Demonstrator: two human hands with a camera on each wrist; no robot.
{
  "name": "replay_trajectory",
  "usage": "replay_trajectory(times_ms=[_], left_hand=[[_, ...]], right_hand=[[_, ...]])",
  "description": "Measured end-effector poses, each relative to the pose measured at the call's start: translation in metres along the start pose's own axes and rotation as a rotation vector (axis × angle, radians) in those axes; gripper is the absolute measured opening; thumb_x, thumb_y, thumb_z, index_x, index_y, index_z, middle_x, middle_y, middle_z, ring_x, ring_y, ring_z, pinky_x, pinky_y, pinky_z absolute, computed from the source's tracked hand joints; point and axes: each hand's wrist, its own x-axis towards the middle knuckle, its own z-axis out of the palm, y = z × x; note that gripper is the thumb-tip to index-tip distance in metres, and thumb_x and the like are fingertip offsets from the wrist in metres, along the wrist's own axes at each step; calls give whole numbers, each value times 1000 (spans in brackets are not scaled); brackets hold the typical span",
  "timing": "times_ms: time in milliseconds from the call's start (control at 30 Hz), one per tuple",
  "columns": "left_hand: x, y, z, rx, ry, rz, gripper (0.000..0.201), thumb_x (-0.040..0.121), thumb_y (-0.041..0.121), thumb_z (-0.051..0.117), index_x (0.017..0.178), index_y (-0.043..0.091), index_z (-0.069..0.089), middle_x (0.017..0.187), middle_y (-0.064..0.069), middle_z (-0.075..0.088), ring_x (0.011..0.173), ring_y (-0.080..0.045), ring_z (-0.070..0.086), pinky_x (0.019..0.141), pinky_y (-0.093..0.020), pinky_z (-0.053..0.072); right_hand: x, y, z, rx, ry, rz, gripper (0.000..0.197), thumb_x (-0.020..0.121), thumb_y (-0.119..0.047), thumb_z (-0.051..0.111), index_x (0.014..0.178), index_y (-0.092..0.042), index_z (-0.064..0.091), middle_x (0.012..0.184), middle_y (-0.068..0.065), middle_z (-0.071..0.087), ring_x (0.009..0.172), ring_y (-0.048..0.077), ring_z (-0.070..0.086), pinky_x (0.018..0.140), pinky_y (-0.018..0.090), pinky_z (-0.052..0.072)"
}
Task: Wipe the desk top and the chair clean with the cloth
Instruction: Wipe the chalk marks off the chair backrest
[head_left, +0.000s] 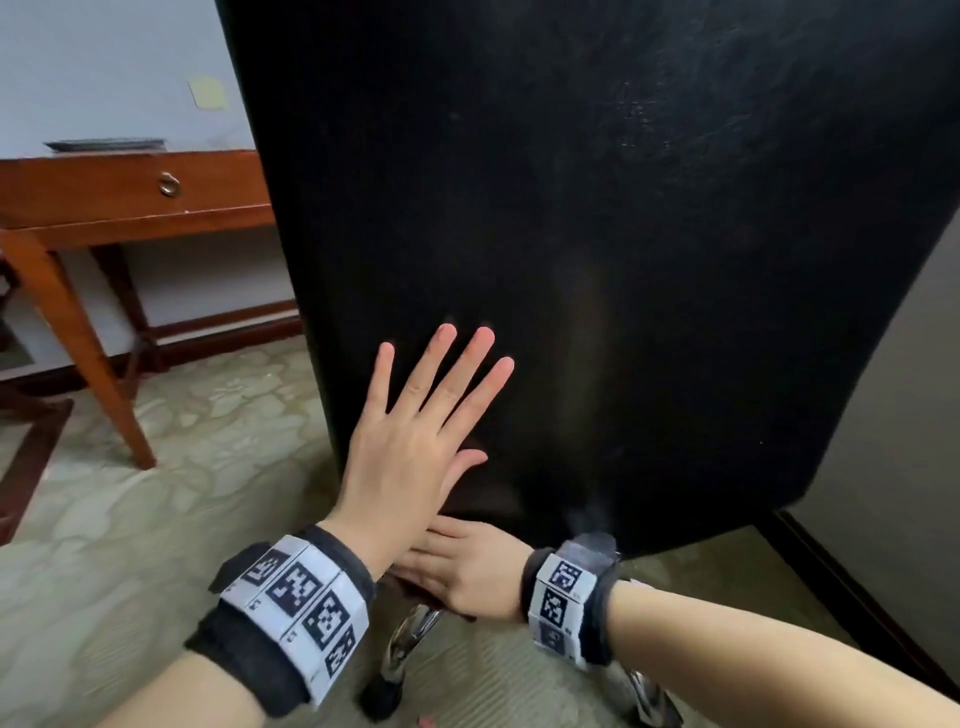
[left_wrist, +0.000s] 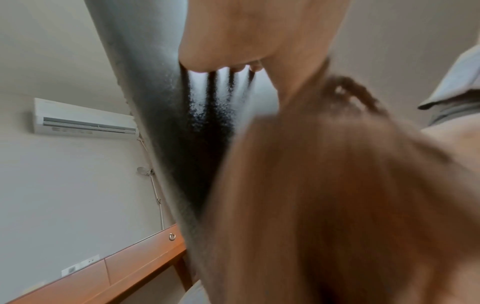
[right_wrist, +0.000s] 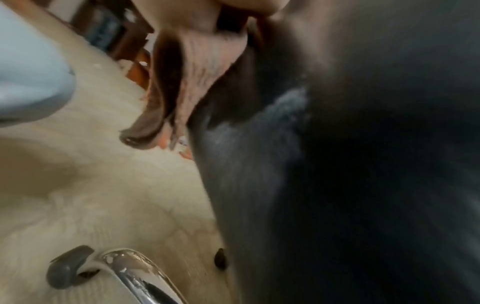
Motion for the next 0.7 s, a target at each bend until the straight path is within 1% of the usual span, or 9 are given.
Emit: replay_trajectory(times_ms=[67, 133, 233, 300, 367, 467, 533, 600, 700], left_hand=[[-2, -4, 0, -2, -10, -4, 94, 79, 49, 59, 152, 23, 6, 159, -2, -6, 147, -25, -5, 116, -52, 0], [-5, -8, 0, -6, -15, -9, 94, 80, 49, 59, 152, 24, 6, 160, -2, -4, 147, -25, -2, 117, -52, 0], [-6, -16, 1, -28, -18, -17, 96, 78, 49, 63, 152, 24, 6, 160, -3, -1, 147, -25, 0, 117, -52, 3], [-7, -19, 2, -55, -25, -28, 98, 77, 47, 66, 152, 24, 8, 160, -3, 2, 147, -25, 1, 116, -52, 5], [-9, -20, 1, -87, -29, -42, 98, 77, 44, 68, 152, 24, 9, 160, -4, 4, 147, -26, 3, 116, -53, 7], [-12, -18, 0, -163, -15, -84, 93, 79, 33, 71, 152, 20, 14, 159, -6, 10, 146, -28, 7, 117, -53, 10], [-15, -6, -2, -282, 99, -102, 73, 86, 16, 67, 148, 14, 28, 157, -9, 21, 146, -27, 14, 117, -52, 15], [-20, 19, -2, -478, 231, -47, 52, 86, 1, 58, 137, 9, 48, 146, -8, 43, 138, -22, 36, 113, -48, 29], [-25, 60, -4, -794, 108, -44, 32, 87, 12, 58, 117, 18, 68, 97, 10, 72, 90, -4, 65, 84, -34, 53]], right_hand=[[9, -6, 4, -31, -89, -86, 28, 97, -7, 43, 108, 4, 66, 113, 9, 68, 121, 23, 48, 115, 37, 23], [12, -6, 7, -120, -305, -142, 30, 88, -12, 58, 117, -4, 64, 127, 4, 60, 130, 18, 41, 116, 36, 18], [-13, 3, 1, -83, -532, -266, 43, 88, -6, 52, 129, -18, 56, 147, -3, 38, 141, 12, 23, 118, 39, 2], [-40, 15, -17, -142, -707, -343, 34, 87, -19, 49, 114, -30, 66, 141, -12, 45, 140, 4, 24, 115, 42, -9], [-74, 33, -44, -166, -892, -301, 36, 85, -20, 42, 100, -32, 72, 133, -16, 53, 138, 3, 27, 116, 42, -7], [-122, 52, -84, -192, -845, -193, 33, 90, -21, 41, 101, -28, 72, 133, -17, 53, 142, 11, 19, 118, 43, -4], [-143, 57, -112, -143, -645, -21, 34, 98, -19, 34, 113, -22, 65, 133, -12, 54, 142, 15, 20, 118, 42, 6], [-145, 62, -139, -105, -477, 167, 39, 103, -17, 20, 126, -15, 51, 134, -5, 54, 144, 18, 12, 116, 41, 14], [-125, 60, -168, 0, -237, 497, 41, 99, -17, 28, 135, -11, 46, 142, 5, 44, 143, 20, 18, 117, 38, 14]])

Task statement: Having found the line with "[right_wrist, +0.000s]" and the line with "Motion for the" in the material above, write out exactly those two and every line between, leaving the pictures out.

Exercise output:
[right_wrist, +0.000s] 
Motion for the next 0.7 s, a target at each bend until the straight path is within 1% of the usual span, or 9 are given.

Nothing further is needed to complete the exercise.